Este tipo de representación no es casual ni inocente, sino que forma parte de una arquitectura ideológica que se refuerza no sólo desde las pantallas, sino también desde las prácticas empresariales de los grandes conglomerados que dominan la industria. Compañías como Activision, Ubisoft o Rockstar no solo han sido señaladas por ambientes laborales tóxicos y explotación, sino también por colaborar con estructuras militares, como es el caso de America’s Army, videojuego financiado directamente por el ejército de Estados Unidos con fines de propaganda y reclutamiento; a esto se suma la presencia de soldados “influencers” en Twitch, la creación de equipos de eSports patrocinados por fuerzas armadas y campañas de comunicación militar que utilizan el lenguaje gamer para construir una imagen heroica, moderna y deseable de la vida militar.
Pero el problema no se reduce a las tramas o a los vínculos con el aparato militar-industrial, ya que las comunidades digitales que han emergido alrededor de muchos de estos videojuegos se han convertido en espacios donde florecen la misoginia, el racismo, la homofobia y una hostilidad virulenta contra todo intento de transformación o inclusión, así como sucedió con el caso Gamergate en 2014: bajo el disfraz de una defensa de la “neutralidad cultural”, diversas comunidades de videojuegos desataron una campaña de acoso masivo contra mujeres desarrolladoras, periodistas y voces críticas, utilizando herramientas digitales propias de la guerra cultural y replicando tácticas de la extrema derecha digital.
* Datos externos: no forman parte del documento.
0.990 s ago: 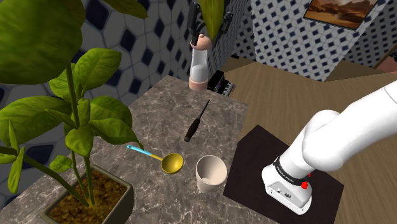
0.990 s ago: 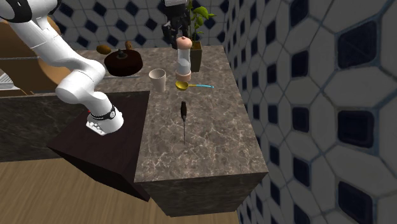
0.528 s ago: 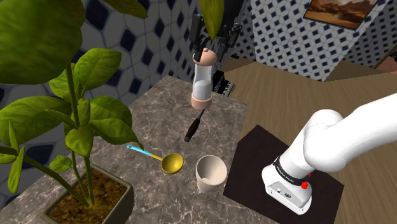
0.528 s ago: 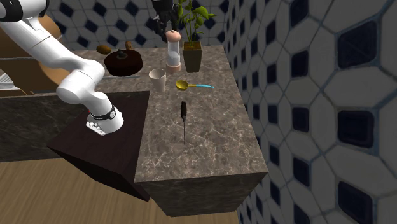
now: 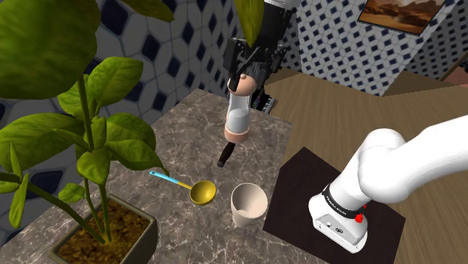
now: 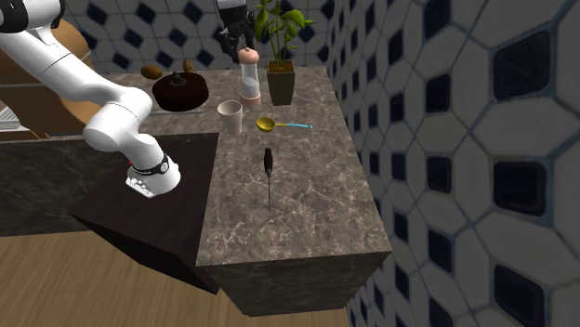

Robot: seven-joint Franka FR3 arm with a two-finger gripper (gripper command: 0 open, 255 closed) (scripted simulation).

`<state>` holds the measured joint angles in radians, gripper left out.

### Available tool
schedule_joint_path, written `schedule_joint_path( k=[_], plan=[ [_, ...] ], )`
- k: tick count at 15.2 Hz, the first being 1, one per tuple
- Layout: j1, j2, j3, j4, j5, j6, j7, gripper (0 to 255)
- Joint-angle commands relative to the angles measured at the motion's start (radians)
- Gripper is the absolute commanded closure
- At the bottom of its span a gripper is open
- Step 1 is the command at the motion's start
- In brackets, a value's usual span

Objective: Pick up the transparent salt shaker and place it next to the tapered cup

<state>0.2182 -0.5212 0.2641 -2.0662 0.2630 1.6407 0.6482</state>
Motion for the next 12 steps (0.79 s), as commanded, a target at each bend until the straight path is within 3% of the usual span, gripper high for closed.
schedule_joint_path(
  k=[1, 12],
  plan=[
    [0.001, -0.007, 0.002, -0.032, 0.003, 0.025, -0.005, 255],
    [0.009, -0.029, 0.017, -0.196, 0.021, 0.166, -0.027, 255]
  ],
)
No es casualidad que figuras como Steve Bannon hayan reconocido, justamente ahí, el potencial de estas comunidades para operar políticamente en favor de proyectos reaccionarios.
A partir de entonces, plataformas como YouTube, Reddit o Discord han servido de canales para difundir discursos de odio enmascarados de sátira o irreverencia antisistema; sin embargo, esa supuesta rebeldía apunta siempre en una misma dirección: el rechazo visceral a cualquier forma de diversidad que cuestione el canon dominante del sujeto gamer, es decir, el hombre joven, blanco y políticamente apático, al menos en apariencia.
Cada intento por modificar esa estructura, ya sea a través de personajes diversos, temáticas alternativas o inclusión de otras identidades, es respondido con campañas de boicot, amenazas coordinadas y acusaciones de “ideologización” o “agenda política”. Curiosamente, para estas voces, lo político no es que un juego retrate al Medio Oriente como un terreno bárbaro que debe ser salvado por soldados estadounidenses, ni que las mujeres aparezcan hipersexualizadas y los pueblos no occidentales como amenazas: lo político, al parecer, es intentar cambiar ese guion.
Entonces, ¿en qué momento los videojuegos dejaron de ser “sólo juegos” y se convirtieron en armas culturales? ¿Por qué incomoda tanto que otros cuerpos, otras voces y otras narrativas entren al terreno del entretenimiento digital? ¿Y qué papel juegan las grandes empresas tecnológicas y mediáticas en la construcción de estos imaginarios colectivos?
Lo que está en disputa no es solo una estética ni una mecánica de juego, sino la posibilidad de imaginar mundos diferentes; y en esa disputa, la neutralidad proclamada por muchas compañías funciona como una coartada perfecta para sostener el statu quo. Porque cuando una empresa dice que su juego “no es político”, lo que realmente está diciendo es que está cómodamente alineada con una visión de mundo donde la violencia es divertida, la exclusión es invisible y la dominación se disfraza de libertad.